"Turn off the house lights" a midnight transmission

"Turn off the house lights" a midnight transmission is an audio dance performance. Frederic Church's painting of Mt. Cotopaxi and Mt. Fuji's portraits found in many Japanese public bathhouses were our starting point. The depiction of the mountains often shows an idealized version of the landscape. In those paintings, the strength of the mountain is mystified and the administration of/for nature is forgotten. We hypothesized that the fact that humans depict idealized landscape on their own allows us to fantasize about non-human dances. And we thought that this non-human dances should be a reconsideration of the original behavior of nature, despite the fact that it is created by human delusion.

Shuntaro welcomed the Berlin participants in the garden of the Cordillera dance studio. Alex and Catalina prepared canelazos for them. Added uchuvas from their garden, bits of lulo and passion fruit. The aguardiente we used was brought to the old continent by Catalina's Sister. At the performance time, she was listening from Bogota, Colombia. Catalina was controlling the live stream and composing the live soundscape we experienced. The Berlin participants look out over the garden. At the same time, audiences from Tokyo are sitting by the window of their houses or in their beds, looking out at the midnight view. Mapped tells a story they learned from a tree doctor about cherry trees dancing and one of Tokyo's beloved landscapes. Cherry trees extend down  toward the river to collect the light reflected on the surface of the water. The audiences are invited to witness the dance of the trees by hearing their movements, imagining them, and superimposing them on the landscape in front of them. The story deconstructs the picture of an idealized mountain landscape and the sight we see with our eyes. 

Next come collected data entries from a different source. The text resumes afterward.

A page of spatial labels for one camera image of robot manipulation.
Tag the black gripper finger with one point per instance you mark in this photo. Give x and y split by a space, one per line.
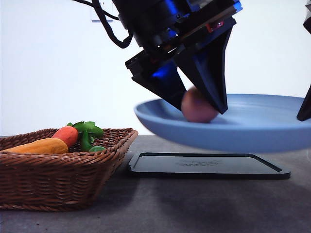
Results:
204 65
165 80
305 110

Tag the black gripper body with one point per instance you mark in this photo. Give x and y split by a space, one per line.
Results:
205 21

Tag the brown egg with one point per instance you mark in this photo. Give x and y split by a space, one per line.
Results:
196 108

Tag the blue round plate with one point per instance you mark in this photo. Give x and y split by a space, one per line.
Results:
251 123

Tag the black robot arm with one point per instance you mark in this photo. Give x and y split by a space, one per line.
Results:
150 19

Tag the brown wicker basket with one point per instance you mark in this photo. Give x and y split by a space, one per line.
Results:
63 182

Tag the orange toy carrot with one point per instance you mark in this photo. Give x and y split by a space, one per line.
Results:
86 131

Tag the black rectangular tray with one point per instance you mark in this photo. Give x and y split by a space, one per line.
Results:
206 165

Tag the yellow toy corn cob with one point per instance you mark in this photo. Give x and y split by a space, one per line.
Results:
46 146

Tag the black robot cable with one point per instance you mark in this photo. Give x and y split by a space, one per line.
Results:
101 13

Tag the white wall socket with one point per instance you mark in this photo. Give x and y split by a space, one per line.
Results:
95 18

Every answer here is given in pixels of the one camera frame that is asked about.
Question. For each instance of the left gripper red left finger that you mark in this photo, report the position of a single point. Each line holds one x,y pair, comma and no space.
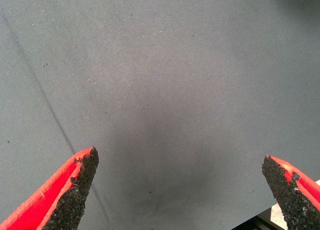
50,197

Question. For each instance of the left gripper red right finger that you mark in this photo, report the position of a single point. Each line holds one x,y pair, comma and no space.
297,200

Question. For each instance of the dark grey table cloth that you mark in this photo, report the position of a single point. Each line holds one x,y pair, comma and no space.
160,65

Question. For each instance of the black frame with white marks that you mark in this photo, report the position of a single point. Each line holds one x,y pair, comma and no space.
250,227

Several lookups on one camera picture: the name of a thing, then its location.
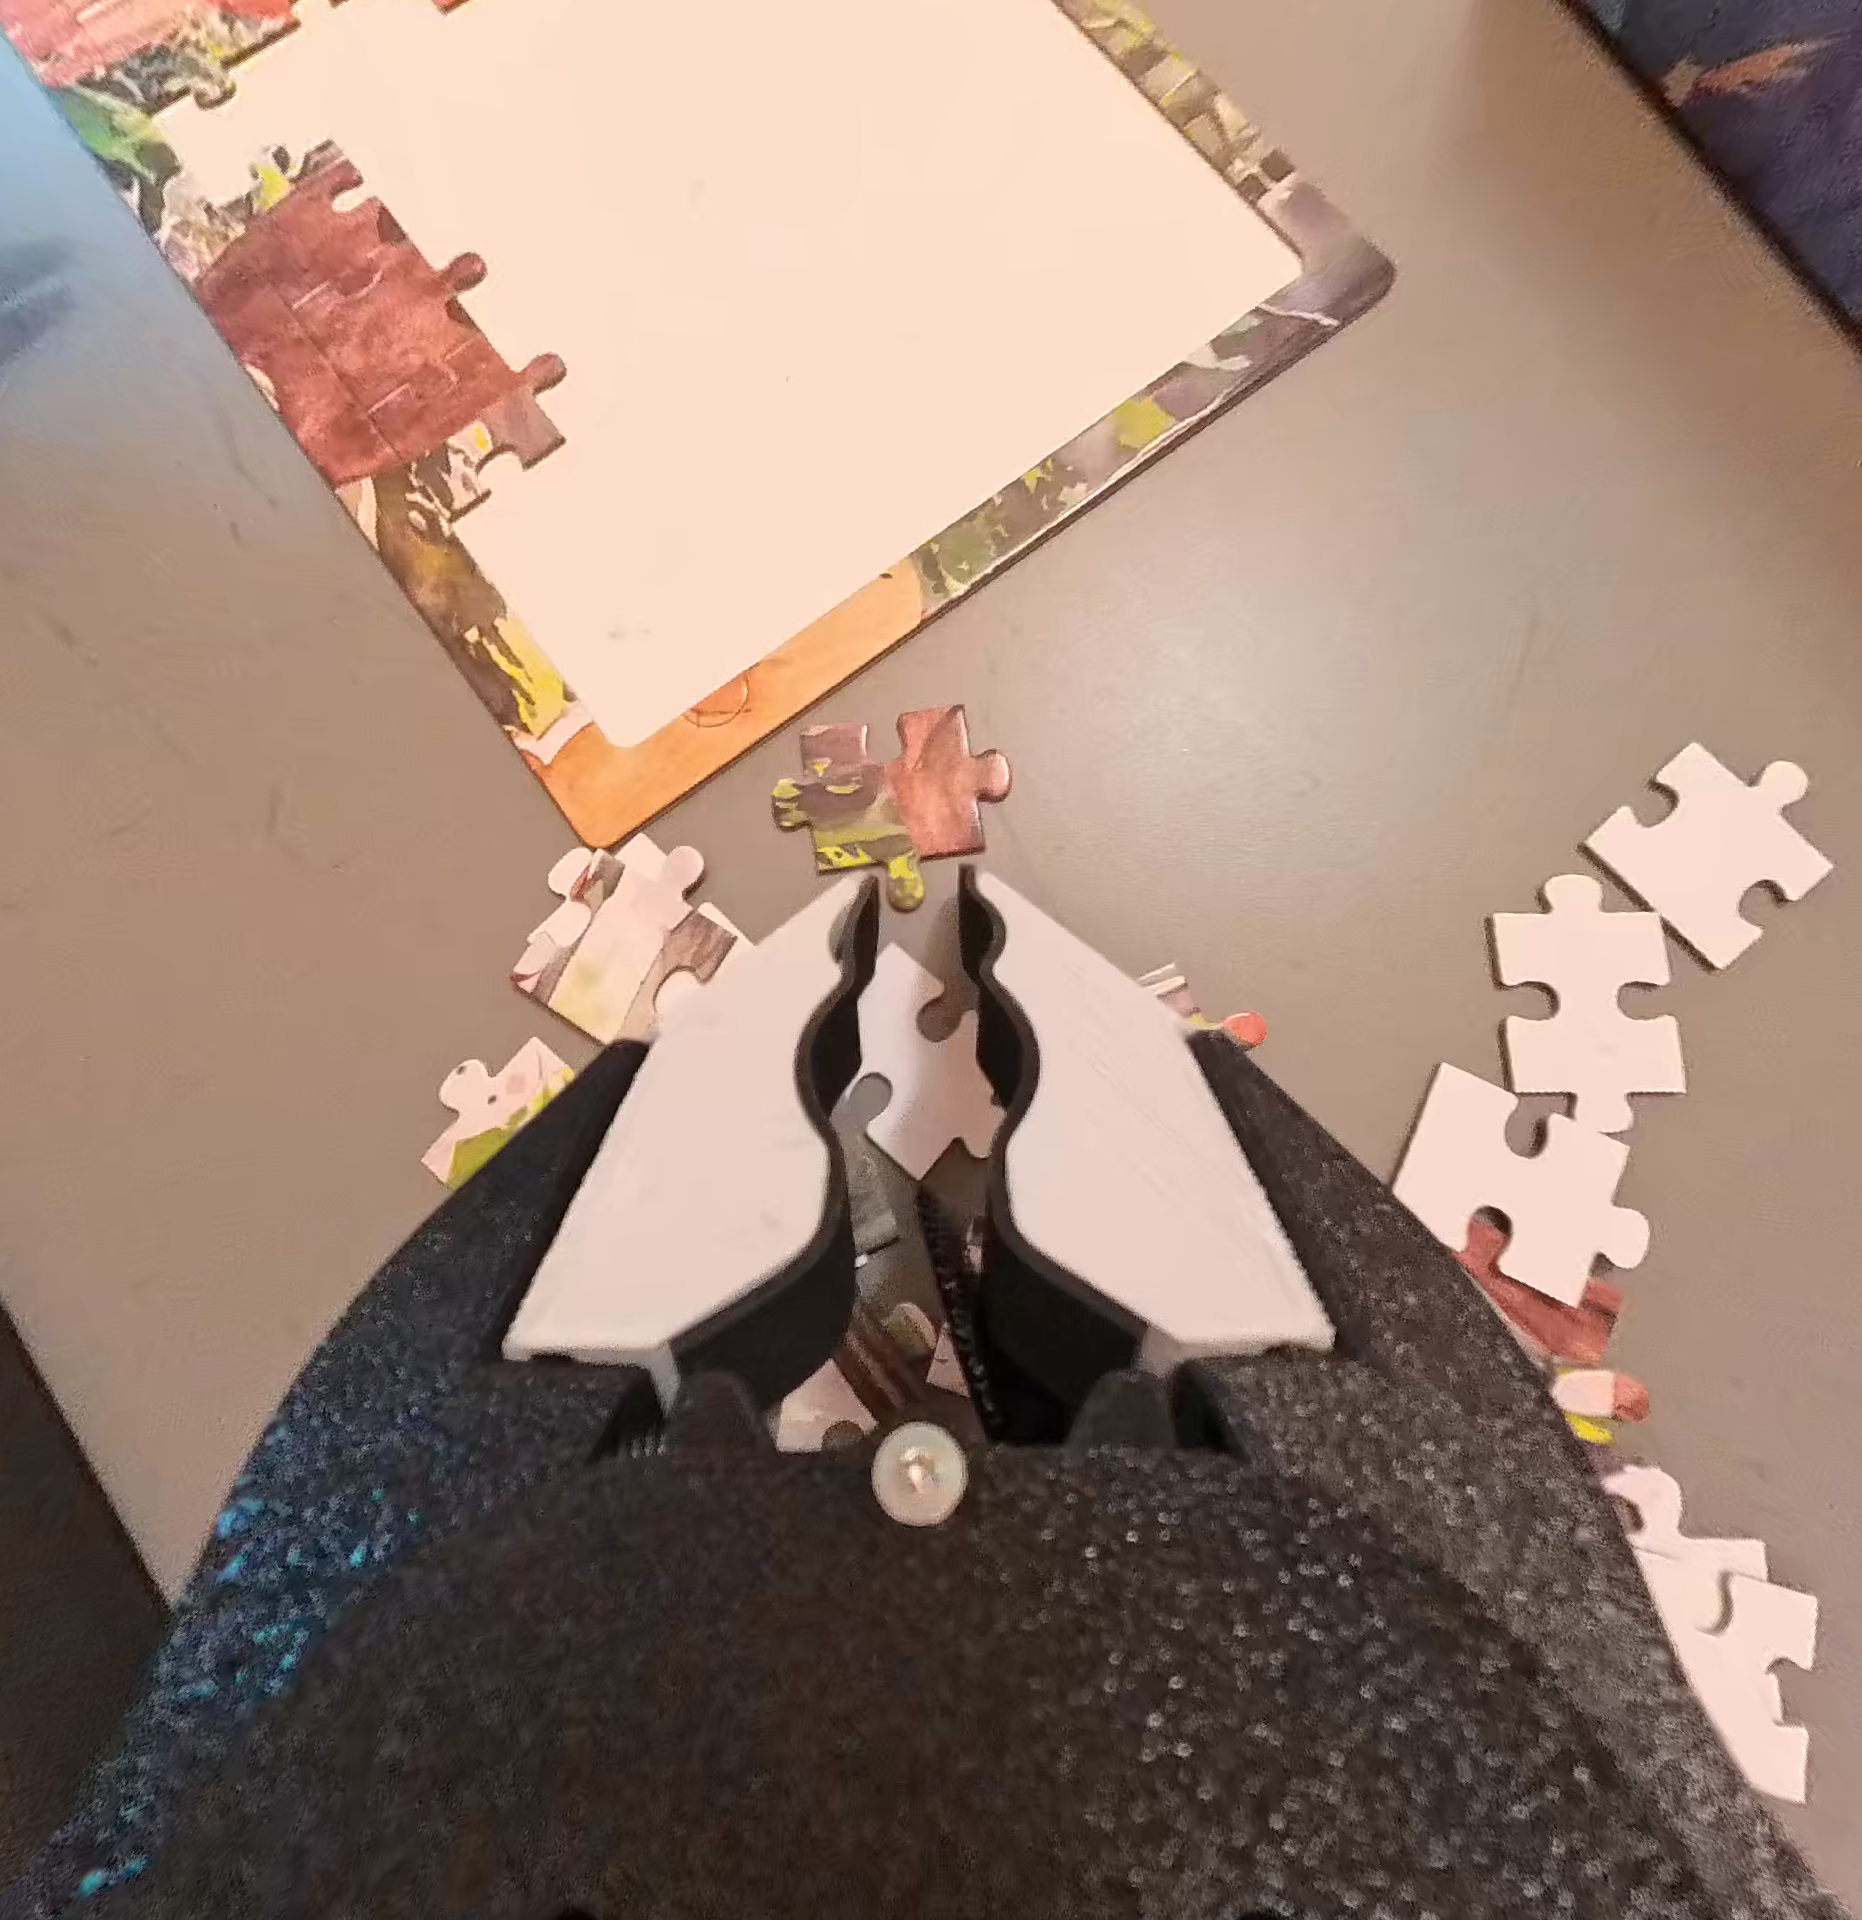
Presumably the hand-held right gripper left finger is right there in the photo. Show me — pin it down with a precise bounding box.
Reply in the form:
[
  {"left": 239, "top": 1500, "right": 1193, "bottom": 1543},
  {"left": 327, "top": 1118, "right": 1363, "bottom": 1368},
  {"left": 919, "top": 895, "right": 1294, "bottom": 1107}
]
[{"left": 501, "top": 874, "right": 883, "bottom": 1420}]

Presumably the grey desk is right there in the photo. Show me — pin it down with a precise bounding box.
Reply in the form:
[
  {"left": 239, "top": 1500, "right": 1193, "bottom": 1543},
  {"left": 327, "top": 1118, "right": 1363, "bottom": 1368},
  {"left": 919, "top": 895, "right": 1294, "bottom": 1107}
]
[{"left": 0, "top": 0, "right": 1862, "bottom": 1817}]

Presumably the black dimpled chair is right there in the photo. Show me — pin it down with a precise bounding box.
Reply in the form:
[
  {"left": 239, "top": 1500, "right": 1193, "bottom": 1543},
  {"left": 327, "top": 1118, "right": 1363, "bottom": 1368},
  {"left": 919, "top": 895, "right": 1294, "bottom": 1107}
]
[{"left": 0, "top": 1245, "right": 175, "bottom": 1920}]

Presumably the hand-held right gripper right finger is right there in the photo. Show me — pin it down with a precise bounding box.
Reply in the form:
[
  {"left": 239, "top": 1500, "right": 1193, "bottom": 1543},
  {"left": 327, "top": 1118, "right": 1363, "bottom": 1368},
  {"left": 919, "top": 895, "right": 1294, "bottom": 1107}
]
[{"left": 955, "top": 869, "right": 1337, "bottom": 1420}]

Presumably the green and brown puzzle piece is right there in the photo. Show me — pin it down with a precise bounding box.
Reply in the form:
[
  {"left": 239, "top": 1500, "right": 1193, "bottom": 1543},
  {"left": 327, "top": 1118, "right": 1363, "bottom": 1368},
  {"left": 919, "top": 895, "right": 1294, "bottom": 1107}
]
[{"left": 770, "top": 707, "right": 1011, "bottom": 911}]

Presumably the cardboard puzzle frame tray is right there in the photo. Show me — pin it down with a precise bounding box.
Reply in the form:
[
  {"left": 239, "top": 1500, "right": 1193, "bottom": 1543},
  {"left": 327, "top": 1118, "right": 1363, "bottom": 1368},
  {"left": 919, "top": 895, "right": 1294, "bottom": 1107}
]
[{"left": 0, "top": 0, "right": 1397, "bottom": 849}]

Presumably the green and yellow puzzle piece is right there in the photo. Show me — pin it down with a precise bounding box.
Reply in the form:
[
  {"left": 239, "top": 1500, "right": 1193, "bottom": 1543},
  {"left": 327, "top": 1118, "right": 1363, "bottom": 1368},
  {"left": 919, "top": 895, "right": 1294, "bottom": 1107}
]
[{"left": 197, "top": 142, "right": 369, "bottom": 228}]

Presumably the pile of puzzle pieces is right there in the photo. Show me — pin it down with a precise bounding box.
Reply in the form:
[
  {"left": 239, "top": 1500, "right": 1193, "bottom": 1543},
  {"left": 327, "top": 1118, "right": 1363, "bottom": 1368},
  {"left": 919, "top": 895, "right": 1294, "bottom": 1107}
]
[{"left": 419, "top": 742, "right": 1836, "bottom": 1810}]

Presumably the dark leafy puzzle piece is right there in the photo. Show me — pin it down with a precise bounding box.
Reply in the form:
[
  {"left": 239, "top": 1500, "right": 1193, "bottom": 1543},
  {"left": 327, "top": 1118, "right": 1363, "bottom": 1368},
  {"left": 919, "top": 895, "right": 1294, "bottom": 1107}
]
[{"left": 151, "top": 23, "right": 293, "bottom": 115}]

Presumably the printed puzzle box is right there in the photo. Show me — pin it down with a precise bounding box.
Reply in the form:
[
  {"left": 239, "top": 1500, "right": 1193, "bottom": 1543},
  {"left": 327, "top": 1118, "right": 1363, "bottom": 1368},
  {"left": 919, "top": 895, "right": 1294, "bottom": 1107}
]
[{"left": 1567, "top": 0, "right": 1862, "bottom": 375}]

Moreover, participants see a performer listening to the story reorganizing a landscape composed of the earth beings that inhabit the Cordillera garden in tandem with a meditative traversal of the garden at Cordillera, Cotopaxi, Mt. Fuji and the related Koto-ku in Berlin. They witness actual landscapes that accumulate from their relationships with earth beings, such as moss, trees, stones, dead leaves, etc. Installation of live materials and objects inspired by the story affects their experience evoking different emotions and distances with the geo/ecological scales. 

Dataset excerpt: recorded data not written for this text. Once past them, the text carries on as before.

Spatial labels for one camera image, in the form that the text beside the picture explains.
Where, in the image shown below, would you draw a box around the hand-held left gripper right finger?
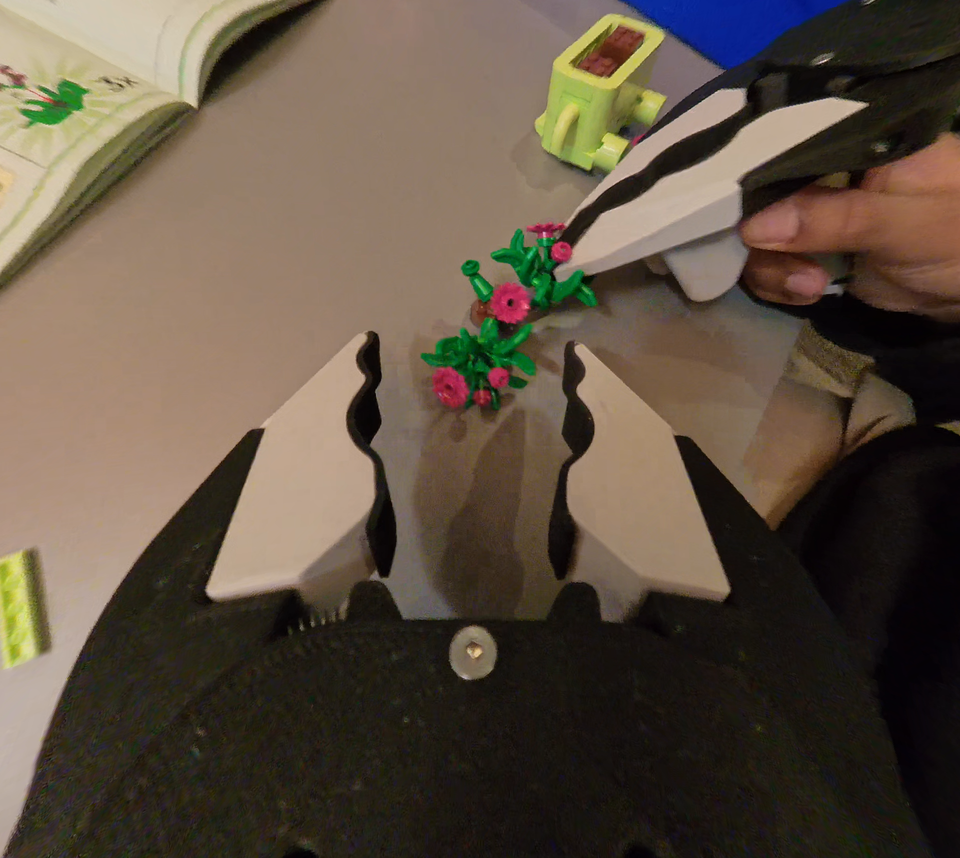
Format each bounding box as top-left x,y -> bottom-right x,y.
547,339 -> 732,624

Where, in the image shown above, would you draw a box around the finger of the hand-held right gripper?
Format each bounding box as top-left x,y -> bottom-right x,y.
561,87 -> 753,234
557,98 -> 870,304

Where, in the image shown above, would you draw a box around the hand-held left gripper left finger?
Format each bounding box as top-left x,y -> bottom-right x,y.
204,329 -> 399,607

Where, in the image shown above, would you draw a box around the green leafy toy brick plant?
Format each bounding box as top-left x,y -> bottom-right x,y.
489,221 -> 601,312
418,317 -> 539,412

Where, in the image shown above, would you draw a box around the person's right forearm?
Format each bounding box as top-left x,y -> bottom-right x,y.
806,292 -> 960,424

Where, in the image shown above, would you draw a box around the person's right hand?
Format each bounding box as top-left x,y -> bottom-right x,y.
737,133 -> 960,324

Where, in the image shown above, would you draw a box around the lime green toy brick pot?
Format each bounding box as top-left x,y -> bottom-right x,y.
533,12 -> 670,174

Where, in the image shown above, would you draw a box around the person's beige trousers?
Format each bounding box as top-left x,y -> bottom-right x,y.
742,326 -> 918,529

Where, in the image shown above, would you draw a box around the lime green flat brick strip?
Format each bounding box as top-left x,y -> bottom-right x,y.
0,548 -> 54,672

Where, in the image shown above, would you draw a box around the open instruction booklet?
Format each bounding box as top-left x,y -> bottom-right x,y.
0,0 -> 348,291

Multiple layers of time and space in these landscapes also have an online audience. One online audience gives us the feedback: “even though Kraków and Berlin are close enough to be in the same time zone, expecting that Berlin sunset made me conscious that my sunset here, a few hundred kilometers to the southeast, was due just a few minutes before yours. There's something quite inspiring about being reminded of our place in celestial geometry.” 

This sound-performative practice seems to definitely offer us collective choreography including nature. These choreographies care for the rest of the online audience's experience that might get lost in the move online after the pandemic.